_Task objective_
Before you return the lines below, strip out any images and keep every word as written.
[Start of Attachment]
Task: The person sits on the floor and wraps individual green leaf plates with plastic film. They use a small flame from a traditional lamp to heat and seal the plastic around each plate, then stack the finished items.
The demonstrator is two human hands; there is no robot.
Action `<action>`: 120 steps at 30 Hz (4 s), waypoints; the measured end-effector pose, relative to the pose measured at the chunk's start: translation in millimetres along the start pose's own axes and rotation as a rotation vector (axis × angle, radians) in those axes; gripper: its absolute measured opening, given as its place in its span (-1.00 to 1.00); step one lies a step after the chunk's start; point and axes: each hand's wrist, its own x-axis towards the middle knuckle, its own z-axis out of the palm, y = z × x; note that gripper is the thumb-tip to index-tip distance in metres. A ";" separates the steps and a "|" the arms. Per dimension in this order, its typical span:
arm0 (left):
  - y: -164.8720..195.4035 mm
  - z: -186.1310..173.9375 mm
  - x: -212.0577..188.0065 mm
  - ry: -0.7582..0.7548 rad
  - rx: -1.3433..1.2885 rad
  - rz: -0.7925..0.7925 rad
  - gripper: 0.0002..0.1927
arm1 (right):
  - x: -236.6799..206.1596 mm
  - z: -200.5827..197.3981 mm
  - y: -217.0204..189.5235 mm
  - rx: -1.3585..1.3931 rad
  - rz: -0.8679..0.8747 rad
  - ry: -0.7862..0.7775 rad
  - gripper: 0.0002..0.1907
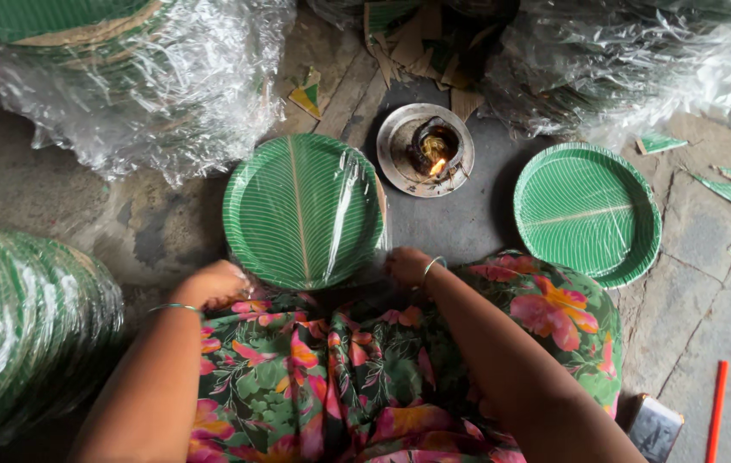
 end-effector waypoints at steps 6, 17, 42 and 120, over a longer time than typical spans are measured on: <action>45.0 -8.3 -139.1 0.762 0.734 0.207 -0.83 | -123.9 -107.5 -90.5 -0.575 0.274 -0.124 -0.25; 115.0 -123.6 -114.0 0.614 -0.775 0.803 -0.79 | -58.8 -183.4 -61.3 0.810 -0.341 0.632 -0.86; 146.8 -6.0 35.7 0.950 -0.277 0.454 -0.71 | 2.7 -78.5 49.6 1.470 0.186 1.096 -0.77; -111.9 -38.3 -251.1 1.780 0.593 -0.281 -0.36 | -39.6 -81.4 -26.2 1.010 -0.083 0.371 -0.76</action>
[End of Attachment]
_Your response_
Task: The person sits on the floor and wraps individual green leaf plates with plastic film. They use a small flame from a traditional lamp to heat and seal the plastic around each plate, then stack the finished items.
The demonstrator is two human hands; there is no robot.
Action `<action>`: 120 steps at 30 Hz (4 s), waypoints; the measured end-effector pose, relative to the pose measured at the chunk's start: translation in millimetres along the start pose's own axes and rotation as a rotation vector (axis × angle, radians) in those axes; gripper: its absolute measured opening, given as its place in its span (-1.00 to 1.00); step one lies a step after the chunk's start; point and axes: each hand's wrist, its own x-axis towards the middle knuckle, its own z-axis out of the palm, y = z × x; note that gripper is the thumb-tip to index-tip distance in metres. A ";" separates the steps and a "|" the arms. Per dimension in this order, its typical span:
arm0 (left):
  - y: -164.8720..195.4035 mm
  - z: -186.1310..173.9375 mm
  - x: -212.0577..188.0065 mm
  - ry: -0.7582..0.7548 rad
  - rx: -1.3433..1.2885 rad
  - rz: -0.7925..0.7925 rad
  - gripper: 0.0002..0.1927
arm1 (right):
  - x: -236.6799..206.1596 mm
  - z: -200.5827..197.3981 mm
  - y: -217.0204..189.5235 mm
  - rx: -1.3585..1.3931 rad
  - rz: -0.8679..0.8747 rad
  - ry: -0.7862..0.7775 rad
  - gripper: 0.0002..0.1907
 end-effector waypoints at steps 6, 17, 42 and 120, over a longer time than typical spans are measured on: <action>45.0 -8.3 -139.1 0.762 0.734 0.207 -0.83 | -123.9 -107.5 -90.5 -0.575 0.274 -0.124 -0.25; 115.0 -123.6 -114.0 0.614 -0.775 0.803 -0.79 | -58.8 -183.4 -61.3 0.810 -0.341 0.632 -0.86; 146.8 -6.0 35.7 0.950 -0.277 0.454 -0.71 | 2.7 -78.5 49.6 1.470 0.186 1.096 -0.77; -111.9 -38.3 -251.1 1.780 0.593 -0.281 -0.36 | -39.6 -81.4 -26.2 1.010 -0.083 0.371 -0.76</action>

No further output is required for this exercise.